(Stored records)
::::::::::

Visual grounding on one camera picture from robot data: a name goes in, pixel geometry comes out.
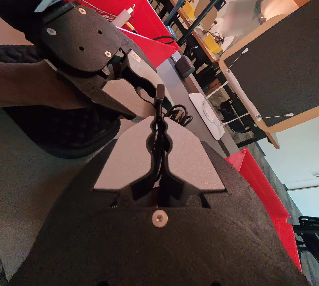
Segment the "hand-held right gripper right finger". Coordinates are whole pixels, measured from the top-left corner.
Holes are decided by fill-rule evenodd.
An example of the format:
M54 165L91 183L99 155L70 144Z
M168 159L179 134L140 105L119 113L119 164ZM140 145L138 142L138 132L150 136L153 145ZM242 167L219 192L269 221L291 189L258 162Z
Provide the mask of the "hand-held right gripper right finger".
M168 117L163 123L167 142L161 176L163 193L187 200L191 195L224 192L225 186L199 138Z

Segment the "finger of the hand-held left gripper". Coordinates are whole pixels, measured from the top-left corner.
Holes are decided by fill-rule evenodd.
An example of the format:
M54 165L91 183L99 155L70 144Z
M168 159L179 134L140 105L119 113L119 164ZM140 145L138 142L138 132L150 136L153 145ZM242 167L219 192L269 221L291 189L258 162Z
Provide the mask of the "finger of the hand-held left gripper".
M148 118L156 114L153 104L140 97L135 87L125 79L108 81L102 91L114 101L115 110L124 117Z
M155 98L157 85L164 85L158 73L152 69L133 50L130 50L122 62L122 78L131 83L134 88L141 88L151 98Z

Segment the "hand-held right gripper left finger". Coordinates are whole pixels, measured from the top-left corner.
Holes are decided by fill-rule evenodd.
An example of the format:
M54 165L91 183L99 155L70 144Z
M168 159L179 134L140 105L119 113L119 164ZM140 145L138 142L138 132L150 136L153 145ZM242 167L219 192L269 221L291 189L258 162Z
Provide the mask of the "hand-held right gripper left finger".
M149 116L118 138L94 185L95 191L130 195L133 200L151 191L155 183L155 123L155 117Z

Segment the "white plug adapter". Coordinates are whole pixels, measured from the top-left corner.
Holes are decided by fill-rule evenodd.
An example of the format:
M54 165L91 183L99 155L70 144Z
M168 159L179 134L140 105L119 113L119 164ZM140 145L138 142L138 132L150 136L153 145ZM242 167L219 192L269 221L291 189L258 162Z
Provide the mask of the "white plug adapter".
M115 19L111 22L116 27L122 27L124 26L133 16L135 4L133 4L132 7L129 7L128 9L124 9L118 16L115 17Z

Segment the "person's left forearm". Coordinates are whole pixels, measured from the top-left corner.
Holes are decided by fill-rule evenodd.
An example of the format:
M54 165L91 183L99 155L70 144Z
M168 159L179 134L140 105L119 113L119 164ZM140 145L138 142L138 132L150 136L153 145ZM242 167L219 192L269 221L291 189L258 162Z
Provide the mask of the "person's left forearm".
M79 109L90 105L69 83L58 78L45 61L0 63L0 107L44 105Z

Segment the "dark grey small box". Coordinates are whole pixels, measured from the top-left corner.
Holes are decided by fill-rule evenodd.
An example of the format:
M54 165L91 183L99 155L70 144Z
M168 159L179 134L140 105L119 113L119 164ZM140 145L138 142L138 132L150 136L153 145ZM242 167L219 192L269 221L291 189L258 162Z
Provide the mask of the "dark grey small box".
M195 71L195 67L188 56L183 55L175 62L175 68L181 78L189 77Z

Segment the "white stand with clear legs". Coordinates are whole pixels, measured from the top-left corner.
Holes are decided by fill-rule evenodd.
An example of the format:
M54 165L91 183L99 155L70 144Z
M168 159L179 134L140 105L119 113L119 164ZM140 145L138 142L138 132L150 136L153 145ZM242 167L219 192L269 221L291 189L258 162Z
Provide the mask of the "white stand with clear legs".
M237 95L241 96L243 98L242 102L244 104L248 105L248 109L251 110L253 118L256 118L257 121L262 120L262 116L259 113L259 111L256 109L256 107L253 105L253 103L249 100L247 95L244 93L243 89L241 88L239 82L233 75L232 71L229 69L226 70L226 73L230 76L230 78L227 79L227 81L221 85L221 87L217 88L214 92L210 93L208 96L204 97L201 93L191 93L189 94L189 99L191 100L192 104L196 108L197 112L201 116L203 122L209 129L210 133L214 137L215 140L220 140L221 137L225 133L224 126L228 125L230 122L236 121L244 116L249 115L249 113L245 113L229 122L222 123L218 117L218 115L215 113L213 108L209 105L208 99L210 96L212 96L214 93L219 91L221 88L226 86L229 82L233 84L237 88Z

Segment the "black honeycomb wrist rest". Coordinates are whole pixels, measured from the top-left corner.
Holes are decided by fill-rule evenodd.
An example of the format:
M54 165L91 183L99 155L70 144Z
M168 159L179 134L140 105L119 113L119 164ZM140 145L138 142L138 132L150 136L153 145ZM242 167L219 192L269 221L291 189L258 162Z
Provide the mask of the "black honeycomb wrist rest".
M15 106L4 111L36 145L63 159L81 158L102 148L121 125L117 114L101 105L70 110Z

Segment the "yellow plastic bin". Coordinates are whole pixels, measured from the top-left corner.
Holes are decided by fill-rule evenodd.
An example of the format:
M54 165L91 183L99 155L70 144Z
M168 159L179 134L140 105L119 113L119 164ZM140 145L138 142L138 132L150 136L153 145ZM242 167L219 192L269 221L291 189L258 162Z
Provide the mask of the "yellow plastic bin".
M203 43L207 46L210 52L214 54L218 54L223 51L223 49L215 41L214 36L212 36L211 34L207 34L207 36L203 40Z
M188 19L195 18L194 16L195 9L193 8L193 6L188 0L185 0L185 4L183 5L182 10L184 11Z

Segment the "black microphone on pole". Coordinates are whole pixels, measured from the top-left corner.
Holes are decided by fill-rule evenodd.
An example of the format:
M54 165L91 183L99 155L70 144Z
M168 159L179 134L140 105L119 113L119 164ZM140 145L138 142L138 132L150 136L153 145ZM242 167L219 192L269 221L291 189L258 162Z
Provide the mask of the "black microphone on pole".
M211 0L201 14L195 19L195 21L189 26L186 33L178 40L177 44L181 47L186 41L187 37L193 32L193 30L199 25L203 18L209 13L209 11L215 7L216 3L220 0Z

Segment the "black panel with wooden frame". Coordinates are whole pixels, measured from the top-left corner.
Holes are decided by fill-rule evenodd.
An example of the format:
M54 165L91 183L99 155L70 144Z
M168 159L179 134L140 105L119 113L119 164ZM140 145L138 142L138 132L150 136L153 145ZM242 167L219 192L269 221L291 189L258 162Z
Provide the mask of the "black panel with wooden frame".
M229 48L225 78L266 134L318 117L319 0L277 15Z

::::::::::

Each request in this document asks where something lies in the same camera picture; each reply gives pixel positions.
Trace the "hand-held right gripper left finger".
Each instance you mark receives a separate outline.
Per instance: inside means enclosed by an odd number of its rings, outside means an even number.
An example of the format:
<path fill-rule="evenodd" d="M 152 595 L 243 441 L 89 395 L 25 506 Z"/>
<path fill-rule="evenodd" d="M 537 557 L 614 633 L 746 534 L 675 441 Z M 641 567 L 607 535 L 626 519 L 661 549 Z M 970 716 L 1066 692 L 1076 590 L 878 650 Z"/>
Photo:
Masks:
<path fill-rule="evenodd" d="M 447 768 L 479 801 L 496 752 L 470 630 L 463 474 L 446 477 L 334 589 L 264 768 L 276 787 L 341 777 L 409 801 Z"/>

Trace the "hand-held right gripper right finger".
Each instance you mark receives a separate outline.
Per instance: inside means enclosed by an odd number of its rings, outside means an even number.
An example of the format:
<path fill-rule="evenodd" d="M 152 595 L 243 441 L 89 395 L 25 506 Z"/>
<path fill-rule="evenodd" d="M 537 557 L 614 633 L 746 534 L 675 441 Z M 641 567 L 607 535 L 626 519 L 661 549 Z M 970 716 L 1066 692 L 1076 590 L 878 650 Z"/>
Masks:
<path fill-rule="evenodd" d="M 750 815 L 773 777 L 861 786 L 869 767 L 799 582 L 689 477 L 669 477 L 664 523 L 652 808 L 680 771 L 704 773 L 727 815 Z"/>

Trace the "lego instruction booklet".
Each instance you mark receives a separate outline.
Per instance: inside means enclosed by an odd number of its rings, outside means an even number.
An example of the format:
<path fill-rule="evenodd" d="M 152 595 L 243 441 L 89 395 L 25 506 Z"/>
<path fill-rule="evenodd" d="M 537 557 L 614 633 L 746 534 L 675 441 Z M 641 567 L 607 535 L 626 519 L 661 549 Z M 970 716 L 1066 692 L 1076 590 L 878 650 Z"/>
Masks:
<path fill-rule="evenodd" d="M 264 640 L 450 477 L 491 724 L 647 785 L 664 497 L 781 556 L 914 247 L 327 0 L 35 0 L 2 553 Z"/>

::::::::::

▶ _Problem details_: Search the data above for the string "Trace" and report each line that holds it.

▶ _Solution to this problem_:
Trace the "hand-held right gripper left finger".
Trace the "hand-held right gripper right finger".
Trace the "lego instruction booklet".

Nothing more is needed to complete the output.